4. Bermudez's theory of "I"-thoughts is complex. For him, we can understand the full-fledged form of self-consciousness -- in other words our sophisticated "I"-concept -- by seeing it as the end point of a development of successively more sophisticated forms of non-conceptual self-consciousness (p. 269). Bermudez takes us through a number of levels of non-conceptual self-consciousness in Chapters 5-9. First, from the beginning of life the child "exteroceptive perception is a source of nonconceptual first-person contents . . ." (p. 271). Second, somatic proprioception (bodily self-awareness) provides the child with an awareness of itself as a spatially extended physical object responsive to the will. These first two domains provide us with very primitive forms of self-consciousness that are nevertheless "essential" (p. 272) and fundamental in giving an account of full-fledged self-consciousness. The last two forms of self-consciousness depend on the first two. The third form is one in which the child is able to distinguish between its experiences and what they are experiences of (self vs. world). The fourth involves a concept, or better proto-concept, of the self as a bearer of psychological properties. All of the chapters contain a wealth of philosophical and psychological insights.
5. About each form of self-consciousness one would like to have clear and explicit answers to the following questions. What is the content of an "I"-thought of this form? In what sense is it an "I"-thought: which of the special features of full-fledged "I"-thoughts does it have? What constitutes "I"-thoughts of this form? How are the special features of "I"-thoughts of this form to be explained? And finally, what reasons are there to believe that young children have "I"-thoughts of this form? Our criticism of Bermudez's book in this section, which is on the whole a friendly one, is that often the answers to a number of these questions are not clear and explicit. To illustrate our worry here, we shall make a few brief remarks about the first and fourth forms of self-consciousness.
6. The first form of self-consciousness, which Bermudez calls "the self of ecological optics," is discussed in Chapter 5. Drawing on the work of J. J. Gibson, Bermudez argues that visual perception contains information not only about the environment but also about the self, and so involves a primitive, indeed the most primitive, form of self-consciousness. Information about the self is carried by visual perception in a number of ways. Perception of the boundedness of the visual field, perception of body parts such as the nose, as well as the pattern of flow in the optic array all provide information about the self. For example, the optical flow yields information about both active and passive movement of the self (p.112).
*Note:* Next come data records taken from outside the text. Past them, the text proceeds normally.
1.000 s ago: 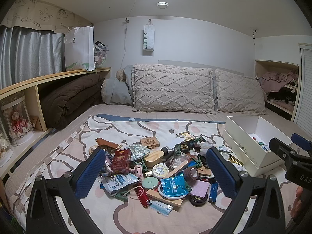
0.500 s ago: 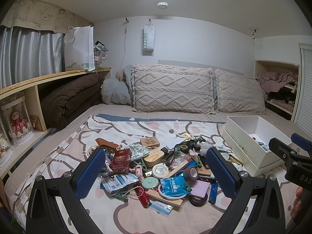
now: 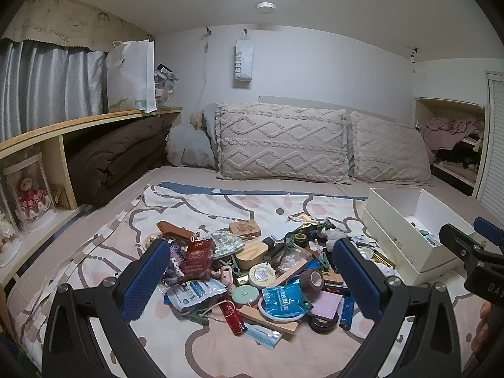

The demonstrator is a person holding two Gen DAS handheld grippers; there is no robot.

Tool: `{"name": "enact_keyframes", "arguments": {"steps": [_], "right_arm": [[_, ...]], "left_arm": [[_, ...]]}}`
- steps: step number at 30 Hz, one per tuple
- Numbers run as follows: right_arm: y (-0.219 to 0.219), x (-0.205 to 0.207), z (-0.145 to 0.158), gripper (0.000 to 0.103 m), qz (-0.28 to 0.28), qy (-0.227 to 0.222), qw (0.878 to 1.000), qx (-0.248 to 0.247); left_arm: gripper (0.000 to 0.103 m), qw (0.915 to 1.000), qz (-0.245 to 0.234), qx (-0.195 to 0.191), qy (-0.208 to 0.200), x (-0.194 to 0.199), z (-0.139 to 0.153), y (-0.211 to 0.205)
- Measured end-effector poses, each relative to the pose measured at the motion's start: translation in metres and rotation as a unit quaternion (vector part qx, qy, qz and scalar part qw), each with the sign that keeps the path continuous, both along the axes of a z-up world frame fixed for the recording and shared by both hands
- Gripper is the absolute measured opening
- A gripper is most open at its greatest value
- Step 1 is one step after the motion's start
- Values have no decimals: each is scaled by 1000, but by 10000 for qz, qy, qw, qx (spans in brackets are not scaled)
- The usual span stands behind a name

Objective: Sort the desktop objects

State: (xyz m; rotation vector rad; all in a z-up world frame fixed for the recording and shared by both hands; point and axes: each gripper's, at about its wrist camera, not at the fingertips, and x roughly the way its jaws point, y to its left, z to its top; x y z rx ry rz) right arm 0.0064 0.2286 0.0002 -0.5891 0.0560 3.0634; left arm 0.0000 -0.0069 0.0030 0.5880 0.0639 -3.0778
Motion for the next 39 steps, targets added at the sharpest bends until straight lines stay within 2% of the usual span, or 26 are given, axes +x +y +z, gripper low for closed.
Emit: {"name": "enact_keyframes", "arguments": {"steps": [10, 18, 26, 39], "right_arm": [[16, -7, -8, 103, -183, -85, 9998, -52], [38, -21, -23, 103, -474, -244, 9985, -122], [51, -40, -45, 103, -691, -564, 9959, -166], [51, -63, -79, 103, -634, -1059, 9921, -213]], "left_arm": [[103, 9998, 148, 12, -92, -8, -7, -7], [103, 9974, 655, 128, -264, -24, -21, -40], [103, 9917, 1164, 227, -501, -38, -40, -76], [103, 9797, 1692, 484, -963, -55, -72, -121]]}}
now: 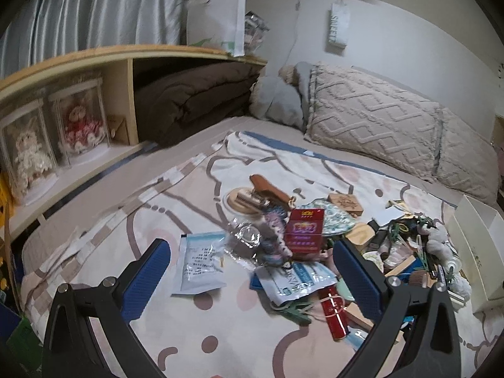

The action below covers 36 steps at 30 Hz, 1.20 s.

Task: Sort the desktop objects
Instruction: 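Lower the left tool toward the green clothespin while the right tool approaches the blue lighter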

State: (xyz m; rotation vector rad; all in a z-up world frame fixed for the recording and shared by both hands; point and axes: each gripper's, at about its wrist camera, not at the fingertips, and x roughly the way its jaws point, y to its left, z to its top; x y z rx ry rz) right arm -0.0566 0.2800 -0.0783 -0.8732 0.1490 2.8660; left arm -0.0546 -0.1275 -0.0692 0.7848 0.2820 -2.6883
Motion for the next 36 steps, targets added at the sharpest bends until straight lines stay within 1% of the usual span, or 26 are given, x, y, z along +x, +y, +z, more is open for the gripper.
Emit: {"name": "enact_keyframes", "arguments": {"steps": [6, 11, 13, 17, 20, 22, 24, 27, 31, 36], "right_arm": [[-1, -10, -17, 103, 131, -181, 9997, -131], [-5, -14, -33, 103, 192, -230, 9993, -223], [-8, -18, -40, 103, 279, -347, 9986, -300], [-19, -25, -56, 103, 428, -595, 9971, -220], [-34, -29, -68, 103, 679, -845, 9941, 1], [-47, -30, -78, 103, 857, -1037, 9905, 268], [-56, -32, -86, 103, 983, -1188, 9871, 425], [-63, -33, -93, 103, 1109, -1342, 9833, 538], [-67, -36, -101, 103, 1141, -1520, 9793, 692], [-63, -37, -104, 103, 1139, -1617, 9782, 632]], "left_arm": [[103, 9997, 2, 156, -191, -10, -15, -5], [103, 9988, 27, 253, -424, -17, -30, -6], [103, 9980, -15, 360, -514, -20, -36, -7], [103, 9969, -10, 491, -617, -23, -44, -8], [103, 9962, -99, 545, -675, -24, -50, -6], [103, 9956, -135, 525, -760, -27, -55, -4], [103, 9948, -195, 499, -865, -30, -60, -1], [103, 9927, -345, 449, -1062, -35, -70, 8], [103, 9893, -513, 276, -1337, -43, -84, 22], [103, 9862, -565, 84, -1552, -55, -100, 36]]}}
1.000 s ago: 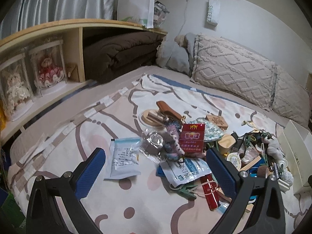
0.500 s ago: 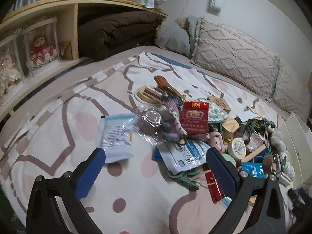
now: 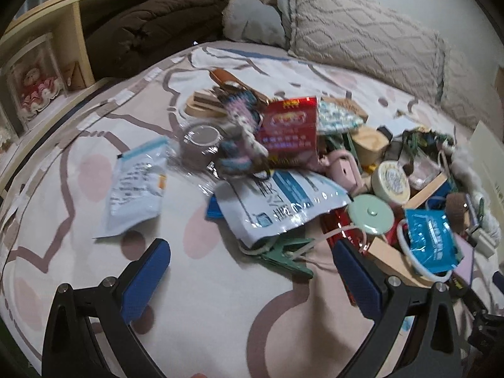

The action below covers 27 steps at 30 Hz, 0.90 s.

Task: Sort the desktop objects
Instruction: 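Lower the left tool toward the green clothespin while the right tool approaches the blue lighter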

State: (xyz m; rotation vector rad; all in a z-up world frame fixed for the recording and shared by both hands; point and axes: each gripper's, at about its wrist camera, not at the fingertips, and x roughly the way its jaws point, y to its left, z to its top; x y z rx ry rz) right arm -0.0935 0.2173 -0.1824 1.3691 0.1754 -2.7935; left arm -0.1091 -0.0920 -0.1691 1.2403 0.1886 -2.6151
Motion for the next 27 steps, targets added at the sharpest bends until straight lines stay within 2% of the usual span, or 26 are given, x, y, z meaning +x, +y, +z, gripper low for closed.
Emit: {"name": "enact_keyframes", "arguments": {"steps": [6, 17, 22, 25, 27], "right_arm": [[7, 1, -2, 103, -131, -93, 9999, 41], [33, 4, 2, 103, -493, -116, 9987, 91], [53, 5, 7, 103, -858, 2, 9955, 399], [68, 6, 8, 103, -928, -33, 9957, -30], [71, 6, 8, 103, -941, -48, 9955, -130]], "left_arm": [[103, 9995, 24, -84, -314, -6, -16, 1], [103, 9986, 358, -187, -332, 6, -15, -17], [102, 9996, 199, 3, -189, 9, -11, -16], [90, 9999, -28, 21, -165, 7, -11, -8], [87, 9997, -156, -45, -173, 5, -11, -2]]}}
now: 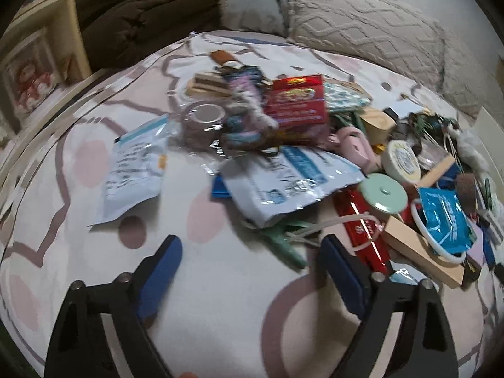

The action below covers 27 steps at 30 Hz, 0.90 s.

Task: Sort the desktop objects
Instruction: 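Lower the left tool toward the green clothespin while the right tool approaches the blue lighter, then open the left tool around the green clothespin while the right tool nudges the blue lighter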

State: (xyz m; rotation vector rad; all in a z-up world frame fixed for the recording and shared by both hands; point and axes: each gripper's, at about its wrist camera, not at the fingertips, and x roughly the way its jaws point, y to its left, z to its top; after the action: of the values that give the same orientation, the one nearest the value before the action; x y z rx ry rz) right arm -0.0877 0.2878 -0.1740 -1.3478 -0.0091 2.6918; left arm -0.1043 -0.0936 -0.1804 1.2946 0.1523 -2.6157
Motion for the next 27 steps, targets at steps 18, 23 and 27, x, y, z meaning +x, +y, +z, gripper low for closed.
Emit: {"name": "enact_keyframes", "arguments": {"steps": [18, 23, 27], "right_arm": [[-25, 4, 7, 74, 544, 499, 9961, -492], [-26, 1, -2, 58, 602, 382, 9958, -578], [-29, 1, -4, 53, 663, 354, 9955, -572]], "left_arm": [[45, 9977, -567, 329, 151, 5, 3, 17], [45, 9964, -715, 435, 168, 16, 3, 25], [45, 9945, -896, 500, 203, 30, 4, 34]]}}
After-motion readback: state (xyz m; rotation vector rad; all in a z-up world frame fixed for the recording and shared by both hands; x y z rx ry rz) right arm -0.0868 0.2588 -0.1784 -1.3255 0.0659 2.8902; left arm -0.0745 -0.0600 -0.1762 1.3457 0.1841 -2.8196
The key idea here is that "the pick-up of self-specifying information in exteroceptive perception is a source of nonconceptual first-person contents from the beginning of life" (p. 271).
7. According to Bermudez, even a very young child has this first form of self-consciousness. It has a rudimentary concept, or proto-concept, of itself. It has what we can call "I-eco" thoughts (for the "I" of ecological optics). Which of the special features of full-fledged "I"-thoughts do "I-eco" thoughts have? Obviously, they lack the self-reflexive feature. Do they have the first two features, the Perry feature and the immunity feature? Supposedly so, but one would like this to be spelled out explicitly. What makes an "I-eco" thought an "I"-thought at all?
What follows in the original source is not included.